▸ **Problem details**: Word for word, restate the lines of the data below between those holding "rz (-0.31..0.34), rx" and "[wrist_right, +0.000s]", inclusive; pictures do not belong in the copy.

▸ **Provided records**:
• • • • •
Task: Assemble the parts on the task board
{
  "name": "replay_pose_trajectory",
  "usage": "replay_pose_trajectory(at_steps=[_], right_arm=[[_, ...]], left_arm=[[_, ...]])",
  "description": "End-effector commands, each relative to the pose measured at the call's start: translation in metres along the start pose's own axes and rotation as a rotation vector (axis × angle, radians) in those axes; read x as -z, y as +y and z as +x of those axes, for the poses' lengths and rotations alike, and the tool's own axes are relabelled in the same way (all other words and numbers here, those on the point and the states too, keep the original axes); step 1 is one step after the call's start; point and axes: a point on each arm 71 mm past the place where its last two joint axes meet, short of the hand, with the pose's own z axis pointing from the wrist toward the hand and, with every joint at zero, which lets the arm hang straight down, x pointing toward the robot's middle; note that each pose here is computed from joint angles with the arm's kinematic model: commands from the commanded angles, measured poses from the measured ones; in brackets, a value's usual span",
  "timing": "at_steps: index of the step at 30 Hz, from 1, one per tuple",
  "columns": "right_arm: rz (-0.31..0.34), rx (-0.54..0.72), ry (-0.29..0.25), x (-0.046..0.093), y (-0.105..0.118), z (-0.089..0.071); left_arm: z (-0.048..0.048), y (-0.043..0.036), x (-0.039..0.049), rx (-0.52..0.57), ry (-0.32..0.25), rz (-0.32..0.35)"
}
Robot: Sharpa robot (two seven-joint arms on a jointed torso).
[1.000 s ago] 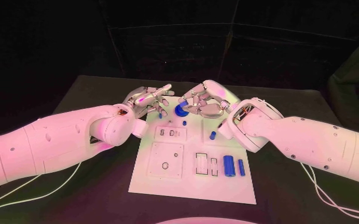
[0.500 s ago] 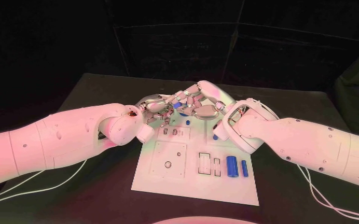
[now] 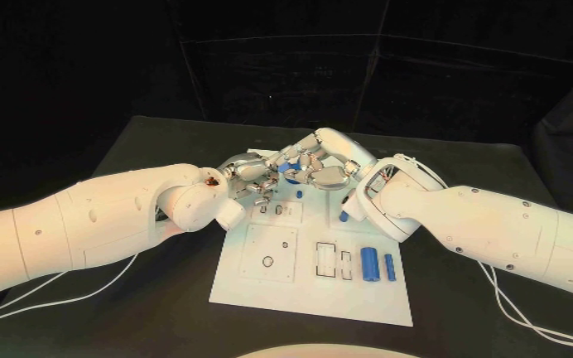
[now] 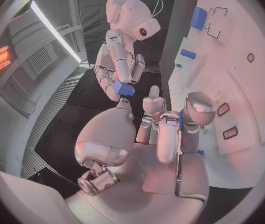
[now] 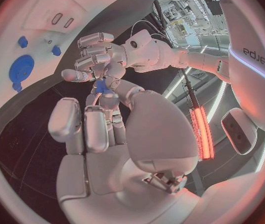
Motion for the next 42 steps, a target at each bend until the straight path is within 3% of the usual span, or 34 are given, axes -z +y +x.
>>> replay_pose_trajectory(at_steps=[1, 30, 42], right_arm=[[-0.009, 0.021, 0.023, 0.001, 0.0003, -0.0001], [0.02, 0.082, 0.066, 0.0049, -0.0077, -0.0009], [0.024, 0.089, 0.054, 0.0062, -0.0092, -0.0029]], left_arm=[[0.0017, -0.0027, 0.0004, 0.022, 0.02, 0.021], [0.0034, -0.0052, 0.0022, 0.071, 0.032, 0.054], [0.0022, -0.0049, 0.0025, 0.073, 0.032, 0.052]])
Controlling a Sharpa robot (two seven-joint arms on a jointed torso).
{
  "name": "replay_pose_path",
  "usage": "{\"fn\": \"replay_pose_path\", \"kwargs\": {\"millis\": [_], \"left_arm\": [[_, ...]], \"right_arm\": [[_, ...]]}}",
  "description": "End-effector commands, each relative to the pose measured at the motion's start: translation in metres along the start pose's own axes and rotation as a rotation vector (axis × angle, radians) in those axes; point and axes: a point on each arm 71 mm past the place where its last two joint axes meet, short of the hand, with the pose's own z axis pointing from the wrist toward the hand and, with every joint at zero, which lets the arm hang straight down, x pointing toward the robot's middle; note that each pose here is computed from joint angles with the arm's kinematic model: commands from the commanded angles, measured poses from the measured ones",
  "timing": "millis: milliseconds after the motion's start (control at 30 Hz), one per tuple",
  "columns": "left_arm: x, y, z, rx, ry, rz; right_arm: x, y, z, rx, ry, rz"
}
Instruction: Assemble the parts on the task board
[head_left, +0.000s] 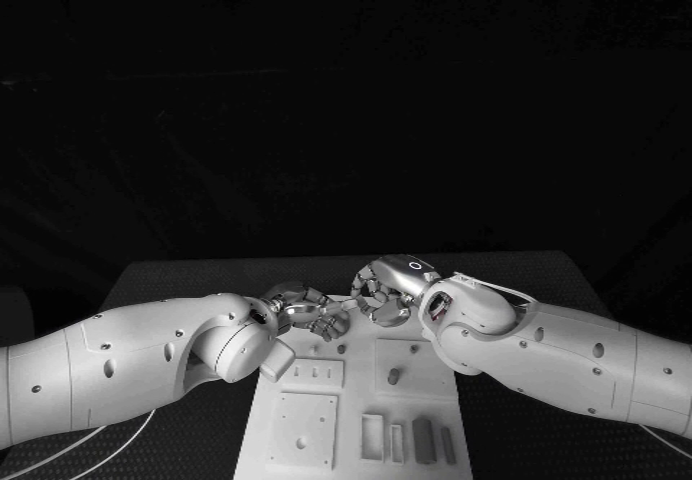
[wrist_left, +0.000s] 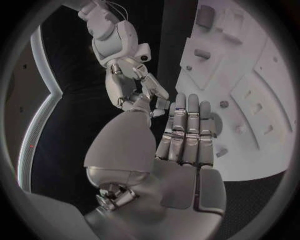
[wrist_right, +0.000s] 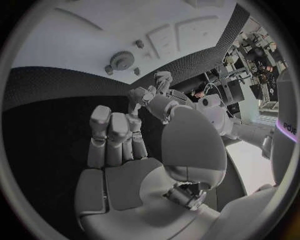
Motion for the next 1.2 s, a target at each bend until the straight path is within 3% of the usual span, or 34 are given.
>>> {"fn": "replay_pose_path", "kwargs": {"millis": [33,667,1200], "left_arm": [[0.0,-0.0016,0.001,-0.002,-0.02,-0.011],[0.0054,-0.0027,0.0022,-0.012,-0.011,-0.048],[0.0054,-0.003,0.0026,-0.009,-0.013,-0.064]], "right_arm": [[0.0,0.005,-0.001,-0.017,-0.013,-0.035],[0.002,0.02,0.0,-0.059,-0.027,-0.035],[0.011,0.023,0.001,-0.068,0.005,-0.036]]}}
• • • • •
▸ **Solution to the problem**:
  "columns": "right_arm: rz (-0.31..0.34), rx (-0.54..0.72), ry (-0.29..0.25), x (-0.046..0.093), y (-0.105..0.118), z (-0.089..0.071); left_arm: z (-0.048..0.048), y (-0.043..0.036), x (-0.039..0.049), rx (-0.52..0.57), ry (-0.32..0.25), rz (-0.32..0.35)"
}
Robot: Sharpa robot (two seven-joint arms on a jointed torso).
[1.000 s ago] 
[0.500 s ago] 
[now] 
[now] 
[now] 
Motion for the next 42 steps, a target at each bend until the straight path is within 3% of the usual span, or 34 are given, axes -z +y +x.
>>> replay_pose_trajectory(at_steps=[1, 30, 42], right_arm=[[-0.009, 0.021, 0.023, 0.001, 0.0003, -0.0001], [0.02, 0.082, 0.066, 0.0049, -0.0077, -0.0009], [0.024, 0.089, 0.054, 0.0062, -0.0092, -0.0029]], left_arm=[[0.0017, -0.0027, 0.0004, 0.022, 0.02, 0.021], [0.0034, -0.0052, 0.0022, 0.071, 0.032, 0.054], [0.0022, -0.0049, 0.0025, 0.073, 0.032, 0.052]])
Controlling a Sharpa robot (two seven-joint arms on a jointed torso).
{
  "name": "replay_pose_path",
  "usage": "{\"fn\": \"replay_pose_path\", \"kwargs\": {\"millis\": [_], \"left_arm\": [[_, ...]], \"right_arm\": [[_, ...]]}}",
  "description": "End-effector commands, each relative to the pose measured at the motion's start: translation in metres along the start pose's own axes and rotation as a rotation vector (axis × angle, radians) in those axes; point and axes: a point on each arm 71 mm past the place where its last two joint axes meet, short of the hand, with the pose's own z axis pointing from the wrist toward the hand and, with every joint at zero, which lets the arm hang straight down, x pointing toward the robot's middle; note that each pose here is computed from joint angles with the arm's kinematic model: commands from the commanded angles, measured poses from the measured ones",
  "timing": "millis: milliseconds after the motion's start (control at 30 Hz), one per tuple",
  "columns": "left_arm: x, y, z, rx, ry, rz; right_arm: x, y, z, rx, ry, rz"
}
Instruction: Assemble the parts on the task board
[head_left, +0.000s] 
[wrist_left, +0.000s] 
[wrist_right, +0.000s] 

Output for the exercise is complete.